With a dense, acidic atmosphere made up mostly of carbon dioxide, the surface of Venus boasts crushing pressures of over ninety times that of the Earth at sea-level, and can reach stifling temperatures of over 400°C. Yet, only 50 kilometers above its surface lies a layer of clouds where the temperature and pressure drop significantly, reaching levels comparable to those on Earth. This atmospheric region could potentially support a habitable zone for biological life.

Using the James Clerk Maxwell Telescope in Hawaii, an international team of scientists were searching for signatures of molecules indicating life in this layer when they detected phosphine gas. The atmospheric conditions on Venus do not supply enough energy to produce phosphine spontaneously. On Earth, phosphine is found, but it is produced by a different source: anaerobic microbes. With non-biological sources such as volcanoes and lightning insufficient to explain the high density detected on Venus, living organisms have become a possible answer.
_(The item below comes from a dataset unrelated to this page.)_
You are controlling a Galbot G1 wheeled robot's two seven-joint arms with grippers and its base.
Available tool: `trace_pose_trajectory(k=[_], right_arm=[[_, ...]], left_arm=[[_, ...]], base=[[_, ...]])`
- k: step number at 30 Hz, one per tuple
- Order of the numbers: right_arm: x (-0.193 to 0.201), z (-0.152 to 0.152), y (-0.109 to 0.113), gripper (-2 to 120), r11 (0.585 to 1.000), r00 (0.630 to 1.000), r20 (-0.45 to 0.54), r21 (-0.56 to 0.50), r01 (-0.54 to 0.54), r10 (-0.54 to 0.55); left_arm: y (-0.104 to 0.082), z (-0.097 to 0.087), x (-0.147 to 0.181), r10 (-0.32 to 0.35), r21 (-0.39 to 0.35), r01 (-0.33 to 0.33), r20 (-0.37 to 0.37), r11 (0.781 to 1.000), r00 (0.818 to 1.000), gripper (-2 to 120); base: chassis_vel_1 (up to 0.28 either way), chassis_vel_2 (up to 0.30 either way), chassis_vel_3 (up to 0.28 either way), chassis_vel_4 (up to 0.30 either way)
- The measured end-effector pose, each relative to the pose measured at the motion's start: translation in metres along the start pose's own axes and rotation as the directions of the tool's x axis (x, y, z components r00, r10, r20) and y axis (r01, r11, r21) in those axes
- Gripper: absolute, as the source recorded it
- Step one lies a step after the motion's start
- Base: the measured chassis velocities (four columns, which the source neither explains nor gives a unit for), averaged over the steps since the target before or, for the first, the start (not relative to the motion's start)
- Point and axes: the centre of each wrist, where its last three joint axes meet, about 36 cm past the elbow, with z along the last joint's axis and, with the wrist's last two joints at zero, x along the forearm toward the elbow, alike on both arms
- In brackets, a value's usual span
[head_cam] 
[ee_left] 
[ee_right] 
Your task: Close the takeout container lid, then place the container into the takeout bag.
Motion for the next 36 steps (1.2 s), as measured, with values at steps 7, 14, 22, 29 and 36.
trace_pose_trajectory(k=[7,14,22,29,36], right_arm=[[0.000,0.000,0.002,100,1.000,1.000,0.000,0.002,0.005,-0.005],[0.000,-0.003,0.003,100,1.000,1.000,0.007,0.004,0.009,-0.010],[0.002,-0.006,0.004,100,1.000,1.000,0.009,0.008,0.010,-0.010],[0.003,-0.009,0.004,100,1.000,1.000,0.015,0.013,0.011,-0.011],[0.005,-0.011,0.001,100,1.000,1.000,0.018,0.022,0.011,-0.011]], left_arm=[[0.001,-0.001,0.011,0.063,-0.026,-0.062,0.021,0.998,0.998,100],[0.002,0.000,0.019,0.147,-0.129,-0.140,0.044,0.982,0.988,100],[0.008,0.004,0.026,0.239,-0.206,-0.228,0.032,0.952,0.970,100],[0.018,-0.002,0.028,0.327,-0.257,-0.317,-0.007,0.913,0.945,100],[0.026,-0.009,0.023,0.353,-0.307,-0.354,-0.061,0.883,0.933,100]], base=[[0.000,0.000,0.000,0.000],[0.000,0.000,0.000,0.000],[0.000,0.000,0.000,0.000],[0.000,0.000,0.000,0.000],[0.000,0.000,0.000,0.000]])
Scientists believe that Venus was once covered in water but suffered from a runaway greenhouse effect. As the planet dried up, microbes could have evolved protective outer layers to survive in the high-acid conditions, and could live airborne, riding the air currents. While this is an appealing hypothesis, the result is far from a definitive discovery of such extraterrestrial life. Even if life is not the source of Venus’s phosphine, however, the authors of the Nature Astronomy article have still discovered an unknown mechanism for phosphine production — a meaningful finding in its own right.

Professor Jane Greaves is an astronomer at Cardiff University, UK. This research was conducted in collaboration with 18 other researchers in the UK, USA, and Japan.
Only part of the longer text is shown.